A thieving carer has been jailed for 12 months for taking £4,200 from the 90-year-old dementia sufferer she was supposed to be looking after.

Vicky Marks called Joan Goucher mum and would always be cuddling and kissing her when she looked after her on Mondays and Thursdays at her house in Tamworth Road, Croydon.

Her job was to provide companionship for Mrs Goucher but during her visits she would take the elderly woman's bank card and go to the cashpoint where she would withdraw £100 or £200 at a time.

She even took money from the account when Mrs Goucher was ill in hospital.

Before Marks was sentenced at Croydon Crown Court today (March 27), part of Mrs Goucher’s victim impact statement was read out in court.

It read: “It’s disgusting that Vicky did this to me.

“It worries me that she could have done this to somebody else.

“I have had my locks changed as a result and I’m afraid in case she comes back and does this to me again.

“I know Vicky does not have a mum but that’s no reason to do what she did.

“I’m heartbroken and I won’t be able to forget this.

“It’s disgusting.”

Marks, of Station Approach, Coulsdon, had initially denied taking the money, over the period of October 31, 2013, to July 17 last year.

She eventually pleaded guilty to one count of fraud at a hearing at Croydon Crown Court last month but Recorder Silas Reid said she had not shown any remorse.

In mitigation for the 59-year-old, Christopher Maynard said she had a difficult childhood and was found abandoned by her mother at eight days old.

He said she was beaten by her foster mother until she was nine years old when she was placed in a care home until she was 17.

Mr Maynard said she suffers from major depression, with severe anxiety and psychotic features, and that prison would not be a place where she could get the necessary treatment.

Disagreeing, Recorder Reid said: “It’s unclear to me why you did that to someone of that age.

“Almost every time you went you would take some money.

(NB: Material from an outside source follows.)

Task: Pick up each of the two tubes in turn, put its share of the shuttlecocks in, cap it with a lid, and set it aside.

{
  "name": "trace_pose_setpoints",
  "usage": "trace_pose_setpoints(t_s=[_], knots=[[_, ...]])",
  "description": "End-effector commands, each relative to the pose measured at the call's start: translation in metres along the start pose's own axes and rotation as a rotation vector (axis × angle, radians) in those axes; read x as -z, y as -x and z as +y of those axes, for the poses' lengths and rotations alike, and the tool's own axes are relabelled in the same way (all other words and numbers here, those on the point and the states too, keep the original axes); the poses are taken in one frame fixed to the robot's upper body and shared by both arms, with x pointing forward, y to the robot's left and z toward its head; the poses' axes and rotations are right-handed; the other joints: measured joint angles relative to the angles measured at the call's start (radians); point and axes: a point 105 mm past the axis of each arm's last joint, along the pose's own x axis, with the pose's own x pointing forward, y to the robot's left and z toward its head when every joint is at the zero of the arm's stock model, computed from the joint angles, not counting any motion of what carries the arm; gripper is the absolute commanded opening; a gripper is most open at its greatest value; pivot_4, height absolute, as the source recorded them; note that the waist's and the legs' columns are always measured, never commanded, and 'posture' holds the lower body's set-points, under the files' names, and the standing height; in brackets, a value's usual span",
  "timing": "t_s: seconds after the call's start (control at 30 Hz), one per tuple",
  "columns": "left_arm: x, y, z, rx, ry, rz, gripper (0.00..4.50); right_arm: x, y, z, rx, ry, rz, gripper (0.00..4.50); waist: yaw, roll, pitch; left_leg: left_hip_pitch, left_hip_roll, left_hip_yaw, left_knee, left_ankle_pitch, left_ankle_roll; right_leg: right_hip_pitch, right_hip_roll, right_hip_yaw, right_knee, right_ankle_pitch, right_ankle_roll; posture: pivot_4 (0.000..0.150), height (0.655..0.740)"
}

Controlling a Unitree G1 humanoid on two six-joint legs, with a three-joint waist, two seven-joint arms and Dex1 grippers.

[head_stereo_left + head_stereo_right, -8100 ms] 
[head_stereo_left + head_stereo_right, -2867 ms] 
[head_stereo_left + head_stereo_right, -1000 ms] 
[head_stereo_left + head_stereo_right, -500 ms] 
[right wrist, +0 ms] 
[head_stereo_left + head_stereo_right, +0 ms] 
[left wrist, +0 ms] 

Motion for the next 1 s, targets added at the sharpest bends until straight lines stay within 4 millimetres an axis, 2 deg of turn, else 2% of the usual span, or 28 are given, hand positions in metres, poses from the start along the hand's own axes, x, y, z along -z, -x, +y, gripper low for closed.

“Time and time again you went to the bank with her card and you took money out.

“[You were taken] into her family and bought a television to say thanks.

“You took money when she was in hospital when you went ‘to care for her’.

“It’s had a seriously detrimental effect on her.

“She’s particularly vulnerable, even for someone in their 90s.”

He added: “There’s no evidence of remorse.

“If you feel it I have seen no evidence of it.

“There must be punishment in a sentence and there must be deterrent for others.

“If other people are tempted they must realise what the consequences are.

“This offence is so serious that only a custodial sentence could be justified.”

Speaking on behalf of the family outside court, Mrs Goucher’s daughter Caroline Baldwin said they were elated that Marks has been jailed.

They had known Marks for about three years before she started helping them care for the grandmother-of-eight, after meeting her at bingo.

Mrs Baldwin said: “We were really angry initially but as the months have gone on I have calmed down.

“I’m pleased that she got the sentence now.

“The thing that has really angered me is that she went the mental health route [in her mitigation], that’s what’s made me really angry.

“She knew what she was doing and if he had given her a suspended sentence she would have done it tomorrow.

“But we are not going to let her get away with it.

The 70-year-old, from Forestdale, added: “I never thought she would go down.

“I’m totally shocked but not sorry.”

As well as the prison sentence, Marks must pay a £100 victim surcharge.

The court heard Marks had been sent a letter from the Department for Work and Pensions about repaying benefits she had been incorrectly paid, of about £3,900, in 2013.

It is not known whether she was using the money she was taking from Mrs Goucher to repay this debt.